The Government has embraced a new standard that will allow it to open its procurement data up to the public.
Britain becomes the latest adopter of the Open Contracting Data Standard (OCDS), which aims to make government procurement data more transparent.
Version 1.0 of the OCDS was released yesterday by the Open Contracting Partnership, and the UK joins Canada, Costa Rica, Paraguay and Colombia in adopting the standard.
Incoming executive director of the Open Contracting Partnership, Gavin Hayman, said OCDS would help kill off clandestine agreements between governments and companies.
He said: "It is time to end secret deals between companies and governments to make sure public resources are spent openly, effectively and efficiently.

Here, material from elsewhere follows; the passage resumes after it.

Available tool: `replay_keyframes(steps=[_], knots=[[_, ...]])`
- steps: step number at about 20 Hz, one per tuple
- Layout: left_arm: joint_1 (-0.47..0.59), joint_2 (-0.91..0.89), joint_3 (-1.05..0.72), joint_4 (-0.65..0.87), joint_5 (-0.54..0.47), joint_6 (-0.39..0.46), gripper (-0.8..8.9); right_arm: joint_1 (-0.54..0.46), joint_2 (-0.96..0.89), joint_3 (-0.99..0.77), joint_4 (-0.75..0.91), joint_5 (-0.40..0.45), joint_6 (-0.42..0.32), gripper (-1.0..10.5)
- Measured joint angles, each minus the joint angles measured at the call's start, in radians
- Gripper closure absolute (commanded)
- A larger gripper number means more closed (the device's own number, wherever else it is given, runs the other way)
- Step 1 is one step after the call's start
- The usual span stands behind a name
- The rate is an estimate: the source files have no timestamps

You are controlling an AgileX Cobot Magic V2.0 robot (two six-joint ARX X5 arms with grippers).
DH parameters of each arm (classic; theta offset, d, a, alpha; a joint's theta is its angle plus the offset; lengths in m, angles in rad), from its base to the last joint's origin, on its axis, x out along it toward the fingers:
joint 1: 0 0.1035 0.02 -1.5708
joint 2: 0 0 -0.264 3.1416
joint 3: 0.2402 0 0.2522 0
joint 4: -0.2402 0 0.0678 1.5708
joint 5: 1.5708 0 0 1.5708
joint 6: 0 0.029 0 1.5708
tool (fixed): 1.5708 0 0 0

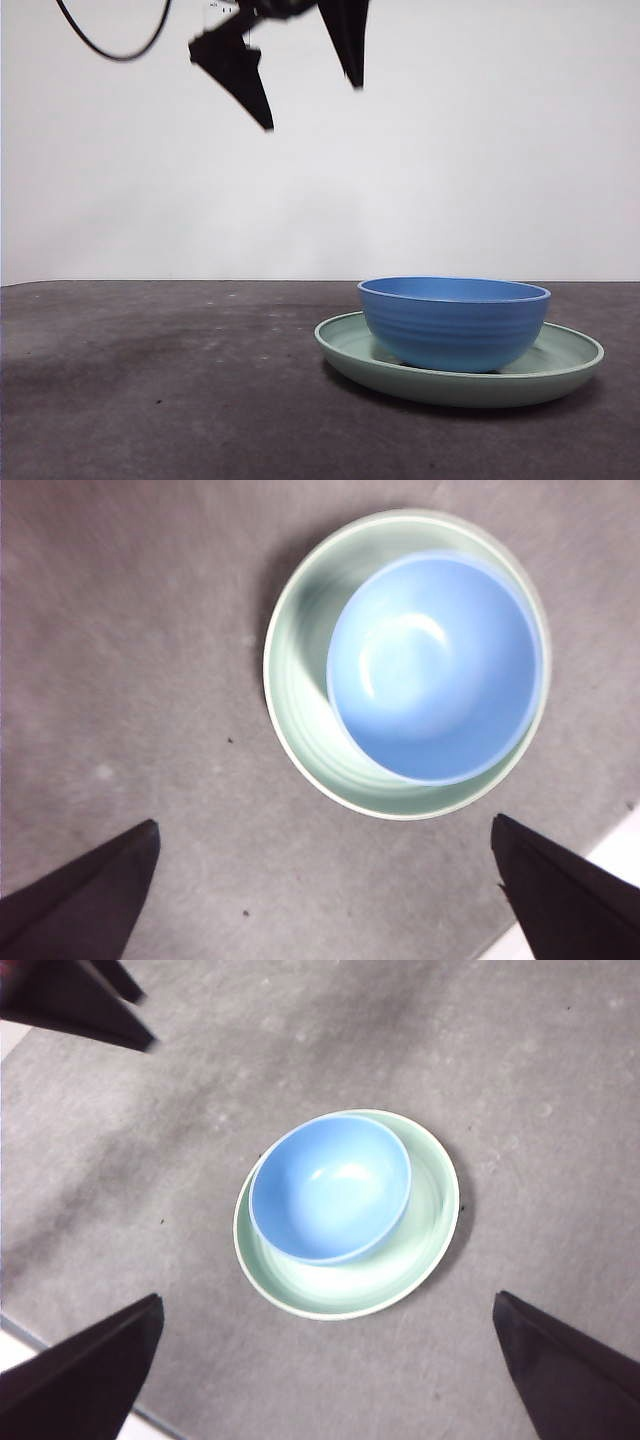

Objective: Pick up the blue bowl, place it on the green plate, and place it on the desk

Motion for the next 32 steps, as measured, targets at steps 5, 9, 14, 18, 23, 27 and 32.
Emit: replay_keyframes(steps=[5, 9, 14, 18, 23, 27, 32], knots=[[-0.001, -0.197, -0.026, 0.000, 0.000, 0.011, 2.82, 0.000, 0.000, 0.000, 0.019, 0.000, 0.000, 4.0], [-0.001, -0.400, -0.243, 0.001, 0.000, 0.039, 2.83, 0.000, 0.000, 0.000, 0.019, 0.000, 0.002, 4.0], [0.000, -0.682, -0.619, 0.027, 0.000, 0.103, 2.82, 0.000, 0.002, 0.000, 0.019, 0.000, 0.048, 4.0], [0.000, -0.933, -0.863, 0.188, 0.060, 0.115, 2.82, 0.000, 0.016, 0.000, 0.005, 0.000, 0.093, 4.0], [0.000, -1.159, -1.102, 0.268, 0.095, 0.111, 2.82, 0.000, 0.093, 0.000, -0.057, -0.007, 0.106, 4.0], [0.000, -1.228, -1.108, 0.283, 0.095, 0.111, 2.82, 0.000, 0.221, 0.000, -0.087, -0.031, 0.102, 4.3], [0.000, -1.248, -1.108, 0.283, 0.096, 0.111, 2.82, 0.011, 0.469, 0.000, -0.059, -0.008, 0.050, 4.6]])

"Having accessible, comparable data covering the key items of information in a deal is key to achieving this objective."
Version 1.0 outlines key documents and data that governments should publish at various stages of a contract tendering process.
The Partnership claims the data standard will ensure that procurement data is accessible to all and consistent in order to allow people to compare and analyse it, with the aim to create a fairer playing field for businesses.
While the Partnership produced the standard, it was developed with the help of the World Wide Web Foundation, through a project supported by sponsors including the World Bank.
Anne Jellema, CEO of the Foundation, said: "Corruption adds an estimated $2.3 trillion to the cost of government contracts every year.
"This new standard is a big step forward in the fight to eliminate fraud and waste in public procurement, enabling contracts to be published online in a transparent, consistent and user-friendly format so that anyone can monitor them."